I’ve been off work for a few days due to a wicked cold, which has left me thinking that probably the last thing I need to do is spend more time in front of my computer. But all the same, there are a couple of stories developing in Spain which deserve something of a recap.
Firstly, Gürtel. This case of corruption in the Valencian PP has moved on quite a lot since the courts ruled that it was unlawful to ‘archive’ the case. The PP itself has moved from dogged support for anyone and everyone connected with the party to a few pre-emptive and yet also belated amputations. Top of the list is Ricardo Costa, general secretary of the Valencian PP. President of the Comunitat Valenciana Fracisco Camps seems to have had his hand forced by PP head office and has announced that Costa will be out in a few days, all the while noting that he trusts and backs him implicitly. This is the first major head to roll in the PP but it likely won’t be the last. Esperanza Aguirre, president of the Comunidad de Madrid has also forced the exclusion of three regional PP names, Alberto López Viejo, Alfonso Bosch Tejedor and Benjamín Martín Vasco – all linked with the Gürtel case.
Aguirre, suave political operator that she is, seems to be using this corruption case to make another push for control of the party. It remains to be seen how successful she is in this enterprise… but the idea of her leading the national party is slowly becoming a terrifyingly real possibility.
I wouldn’t want to incur the wrath of Trevor by failing to mention the Palau de la Música Catalana case, here in Barcelona. This story, though nowhere near as politically damaging as the Gürtel case, is still serious enough to warrant a proper full-length blog post some time in the future. Essentially, the PMC case is a classic story of misuse of public funds (aka ‘stealing a shit load of cash’). Boss of the Orfeó Catalan, Felix Millet, has more-or-less admitted that more than €3m of Palau funds went missing under his stewardship. He seems to have spent the money on himself (and his business partner Jordi Montull). It seems that among other things, the pair used some of the money to buy a building which they then sold on at a €1.5m profit.
The larger crime in the PMC case is that the bill for refurbishing the Palau a few years back was a massive €22m, even though it actually cost less than half that. So Millet seems to be willing to admit the ‘smaller’ crime in the hope that everyone will just forget about the other €13m that he nicked. Sadly, this could just happen: this case should have been in the courts years ago but for some reason only seems to have made it there now.
The political sides of this story are twofold: firstly, Millet is a big player in Barcelona’s political-cultural axis. The position of head of the Orfeó/Palau is extremely prestigious and Millet also served on the board of FC Barcelona and was a recipient of the Generalitat’s St Jordi cross.
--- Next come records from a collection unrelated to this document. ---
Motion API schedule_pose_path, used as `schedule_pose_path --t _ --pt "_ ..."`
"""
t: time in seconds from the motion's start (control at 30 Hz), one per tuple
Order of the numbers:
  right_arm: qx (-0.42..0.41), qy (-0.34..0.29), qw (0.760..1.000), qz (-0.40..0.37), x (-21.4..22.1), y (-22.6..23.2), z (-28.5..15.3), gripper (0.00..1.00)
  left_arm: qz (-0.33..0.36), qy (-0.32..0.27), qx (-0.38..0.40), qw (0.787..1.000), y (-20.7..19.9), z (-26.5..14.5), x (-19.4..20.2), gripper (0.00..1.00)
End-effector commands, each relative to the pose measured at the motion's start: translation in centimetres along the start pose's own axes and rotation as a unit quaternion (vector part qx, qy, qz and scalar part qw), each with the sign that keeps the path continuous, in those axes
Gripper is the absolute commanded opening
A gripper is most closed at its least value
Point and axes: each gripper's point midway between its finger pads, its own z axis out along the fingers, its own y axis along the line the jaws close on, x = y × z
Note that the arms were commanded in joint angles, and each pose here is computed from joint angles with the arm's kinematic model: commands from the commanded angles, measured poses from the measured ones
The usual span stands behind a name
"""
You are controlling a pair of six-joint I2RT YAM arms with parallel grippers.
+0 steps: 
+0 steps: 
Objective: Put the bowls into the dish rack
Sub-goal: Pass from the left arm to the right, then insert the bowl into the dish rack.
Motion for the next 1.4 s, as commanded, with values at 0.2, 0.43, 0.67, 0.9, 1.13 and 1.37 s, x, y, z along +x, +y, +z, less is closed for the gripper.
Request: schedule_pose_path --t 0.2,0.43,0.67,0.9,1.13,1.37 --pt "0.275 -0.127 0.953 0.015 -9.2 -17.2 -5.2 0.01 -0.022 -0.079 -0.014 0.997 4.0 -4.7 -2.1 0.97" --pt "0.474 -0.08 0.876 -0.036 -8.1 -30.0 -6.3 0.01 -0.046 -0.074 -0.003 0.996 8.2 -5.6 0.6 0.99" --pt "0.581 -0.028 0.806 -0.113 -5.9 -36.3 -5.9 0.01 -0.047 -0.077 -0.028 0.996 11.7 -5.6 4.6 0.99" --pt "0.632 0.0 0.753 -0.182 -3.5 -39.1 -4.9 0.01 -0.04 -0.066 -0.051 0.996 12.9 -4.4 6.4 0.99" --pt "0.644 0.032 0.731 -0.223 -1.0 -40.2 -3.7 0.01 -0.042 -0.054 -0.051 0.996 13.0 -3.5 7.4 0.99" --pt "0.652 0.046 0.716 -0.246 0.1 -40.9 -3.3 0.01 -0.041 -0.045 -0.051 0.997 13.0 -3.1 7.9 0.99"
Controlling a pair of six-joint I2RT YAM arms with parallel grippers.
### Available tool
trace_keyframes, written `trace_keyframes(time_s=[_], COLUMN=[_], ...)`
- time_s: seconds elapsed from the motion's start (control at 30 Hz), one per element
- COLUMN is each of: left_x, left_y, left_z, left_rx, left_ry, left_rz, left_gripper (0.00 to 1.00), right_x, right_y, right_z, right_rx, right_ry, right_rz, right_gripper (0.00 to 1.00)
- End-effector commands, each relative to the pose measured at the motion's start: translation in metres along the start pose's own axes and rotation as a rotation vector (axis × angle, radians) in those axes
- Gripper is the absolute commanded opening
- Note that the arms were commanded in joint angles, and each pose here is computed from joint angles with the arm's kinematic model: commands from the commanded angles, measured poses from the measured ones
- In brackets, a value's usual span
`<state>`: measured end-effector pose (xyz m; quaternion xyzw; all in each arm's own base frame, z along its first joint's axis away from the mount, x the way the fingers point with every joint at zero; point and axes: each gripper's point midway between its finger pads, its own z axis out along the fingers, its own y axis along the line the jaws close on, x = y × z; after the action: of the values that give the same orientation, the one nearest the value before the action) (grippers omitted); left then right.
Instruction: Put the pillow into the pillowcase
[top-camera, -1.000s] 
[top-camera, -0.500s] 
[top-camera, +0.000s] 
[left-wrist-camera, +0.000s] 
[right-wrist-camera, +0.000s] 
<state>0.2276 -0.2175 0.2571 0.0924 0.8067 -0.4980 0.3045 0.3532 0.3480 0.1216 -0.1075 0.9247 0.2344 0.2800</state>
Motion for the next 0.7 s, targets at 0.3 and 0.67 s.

All that, and he seems to have donated about €500,000 to the Fundació Trías Fargas, a politico-cultural organisation which is effectively a part of the CDC, which itself is a constituent party in CiU.
The second controversy (and arguably by far the more important one) is that the courts in Barcelona received notice of presumed corruption, lots of €500 notes and various irregularities in the Palau, five years ago. It seems that they’ve done very little to prosecute the case since then, until now. Why? I suppose that would be the corruption.